I'm working on some improvements on trip count computation with ScalarEvolution
analysis.
Considering the following test

;----------------------------------------------------------------------------;
define void @foo(i32 %a, i32 %b, i32 %s) #0 {
entry:
  %cmp = icmp sgt i32 %s, 0
  %cmp15 = icmp sgt i32 %a, %b
  %or.cond = and i1 %cmp, %cmp15
  br i1 %or.cond, label %for.body, label %if.end

for.body:
  %i.06 = phi i32 [ %sub, %for.body ], [ %a, %entry ]
  tail call void @f(i32 %i.06) #2
  %sub = sub nsw i32 %i.06, %s
  %cmp1 = icmp sgt i32 %sub, %b
  br i1 %cmp1, label %for.body, label %if.end

if.end:
  ret void
}
;----------------------------------------------------------------------------;

I've noticed that the SCEV for %i.06 and %sub are the following:

%i.06 = phi i32 [ %sub, %for.body ], [ %a, %entry ]
--> {%a,+,(-1 * %s)}<%for.body>

%sub = sub nsw i32 %i.06, %s
--> {((-1 * %s) + %a),+,(-1 * %s)}<%for.body>

but the NSW flag that is present in the SUB instruction is not propagated in the
AddRec.

Looking in the source code I analyzed the construction of the SCEV for a PHINode
and during the analysis of the loop-invariant part of the increment the flags
NSW/NUW are set according to the Operator BEValueV
(ScalarEvoluton.cpp:3099-3113), but only Add and GEP operators are checked.

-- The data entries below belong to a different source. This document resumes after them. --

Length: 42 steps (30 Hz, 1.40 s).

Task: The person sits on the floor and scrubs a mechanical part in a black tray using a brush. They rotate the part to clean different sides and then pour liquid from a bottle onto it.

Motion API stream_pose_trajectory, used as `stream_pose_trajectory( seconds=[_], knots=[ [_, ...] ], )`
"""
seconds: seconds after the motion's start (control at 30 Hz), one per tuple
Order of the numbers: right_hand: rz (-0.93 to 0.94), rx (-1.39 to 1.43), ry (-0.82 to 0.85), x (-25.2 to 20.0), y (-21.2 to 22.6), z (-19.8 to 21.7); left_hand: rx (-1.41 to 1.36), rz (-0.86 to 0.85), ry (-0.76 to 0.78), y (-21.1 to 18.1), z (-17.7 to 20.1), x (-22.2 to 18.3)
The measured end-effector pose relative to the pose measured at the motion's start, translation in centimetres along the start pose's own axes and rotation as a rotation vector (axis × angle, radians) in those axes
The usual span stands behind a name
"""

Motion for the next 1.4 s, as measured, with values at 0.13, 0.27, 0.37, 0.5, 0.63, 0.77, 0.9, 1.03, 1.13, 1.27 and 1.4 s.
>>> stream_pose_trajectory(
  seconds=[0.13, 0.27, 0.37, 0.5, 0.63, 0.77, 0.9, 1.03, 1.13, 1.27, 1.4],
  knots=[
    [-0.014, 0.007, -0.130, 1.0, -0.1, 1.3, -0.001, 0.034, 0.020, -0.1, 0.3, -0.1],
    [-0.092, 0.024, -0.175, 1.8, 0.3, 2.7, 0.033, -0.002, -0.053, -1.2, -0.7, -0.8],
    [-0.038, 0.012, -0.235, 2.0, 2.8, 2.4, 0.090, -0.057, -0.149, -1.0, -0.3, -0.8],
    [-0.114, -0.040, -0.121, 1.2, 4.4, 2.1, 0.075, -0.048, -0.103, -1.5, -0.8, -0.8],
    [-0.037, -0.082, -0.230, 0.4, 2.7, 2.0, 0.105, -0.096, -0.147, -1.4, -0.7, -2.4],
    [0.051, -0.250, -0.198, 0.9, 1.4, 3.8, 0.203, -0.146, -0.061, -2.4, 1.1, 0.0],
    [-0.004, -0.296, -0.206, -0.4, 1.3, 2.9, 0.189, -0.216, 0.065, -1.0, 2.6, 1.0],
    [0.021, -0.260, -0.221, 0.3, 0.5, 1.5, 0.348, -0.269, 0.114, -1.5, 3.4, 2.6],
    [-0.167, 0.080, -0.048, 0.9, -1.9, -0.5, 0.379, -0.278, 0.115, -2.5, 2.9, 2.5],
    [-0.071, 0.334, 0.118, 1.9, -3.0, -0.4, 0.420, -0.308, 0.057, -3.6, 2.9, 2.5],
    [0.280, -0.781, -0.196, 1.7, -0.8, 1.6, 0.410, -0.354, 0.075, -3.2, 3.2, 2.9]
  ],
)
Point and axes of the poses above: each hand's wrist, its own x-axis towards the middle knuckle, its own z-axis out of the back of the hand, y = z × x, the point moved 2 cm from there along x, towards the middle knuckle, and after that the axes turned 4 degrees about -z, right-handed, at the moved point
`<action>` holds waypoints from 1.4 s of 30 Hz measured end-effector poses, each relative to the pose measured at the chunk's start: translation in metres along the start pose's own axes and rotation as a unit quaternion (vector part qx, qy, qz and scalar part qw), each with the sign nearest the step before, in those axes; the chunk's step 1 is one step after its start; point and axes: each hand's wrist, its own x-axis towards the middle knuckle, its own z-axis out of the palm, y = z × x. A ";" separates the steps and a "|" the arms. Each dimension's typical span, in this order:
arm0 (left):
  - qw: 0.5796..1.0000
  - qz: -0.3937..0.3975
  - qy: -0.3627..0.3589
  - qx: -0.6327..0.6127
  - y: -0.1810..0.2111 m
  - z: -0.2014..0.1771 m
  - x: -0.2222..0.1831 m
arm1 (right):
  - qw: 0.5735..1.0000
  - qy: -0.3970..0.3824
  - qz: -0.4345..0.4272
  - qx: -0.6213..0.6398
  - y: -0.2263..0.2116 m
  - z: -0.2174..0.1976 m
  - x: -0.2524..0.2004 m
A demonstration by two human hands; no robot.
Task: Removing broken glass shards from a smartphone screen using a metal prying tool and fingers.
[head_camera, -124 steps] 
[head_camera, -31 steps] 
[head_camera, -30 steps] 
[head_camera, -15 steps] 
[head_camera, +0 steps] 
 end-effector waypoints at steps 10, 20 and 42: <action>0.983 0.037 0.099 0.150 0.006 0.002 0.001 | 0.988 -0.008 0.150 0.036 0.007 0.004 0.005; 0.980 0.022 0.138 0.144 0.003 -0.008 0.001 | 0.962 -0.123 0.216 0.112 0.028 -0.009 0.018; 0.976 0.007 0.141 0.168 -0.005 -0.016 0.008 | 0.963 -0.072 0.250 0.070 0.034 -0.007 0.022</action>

//-------------------------------------------------------------------------//
if (const AddOperator *OBO = dyn_cast<AddOperator>(BEValueV)) {
  if (OBO->hasNoUnsignedWrap())
    Flags = setFlags(Flags, SCEV::FlagNUW);
  if (OBO->hasNoSignedWrap())
    Flags = setFlags(Flags, SCEV::FlagNSW);
} else if (const GEPOperator *GEP =
             dyn_cast<GEPOperator>(BEValueV)) {
  // If the increment is an inbounds GEP, then we know the address
  // space cannot be wrapped around. We cannot make any guarantee
  // about signed or unsigned overflow because pointers are
  // unsigned but we may have a negative index from the base
  // pointer.
  if (GEP->isInBounds())
    Flags = setFlags(Flags, SCEV::FlagNW);
}
//-------------------------------------------------------------------------//

Is there any reason to not check also Sub operator in a similar way to the Add
operator?

//-------------------------------------------------------------------------//
if (const SubOperator *OBO = dyn_cast<SubOperator>(BEValueV)) {
  if (OBO->hasNoUnsignedWrap())
    Flags = setFlags(Flags, SCEV::FlagNUW);
  if (OBO->hasNoSignedWrap())
    Flags = setFlags(Flags, SCEV::FlagNSW);
}
//-------------------------------------------------------------------------//

Thanks in advance.

Best regards,

-Michele Scandale

I’m not sure how to make sense of an NUW flag coming from a sub.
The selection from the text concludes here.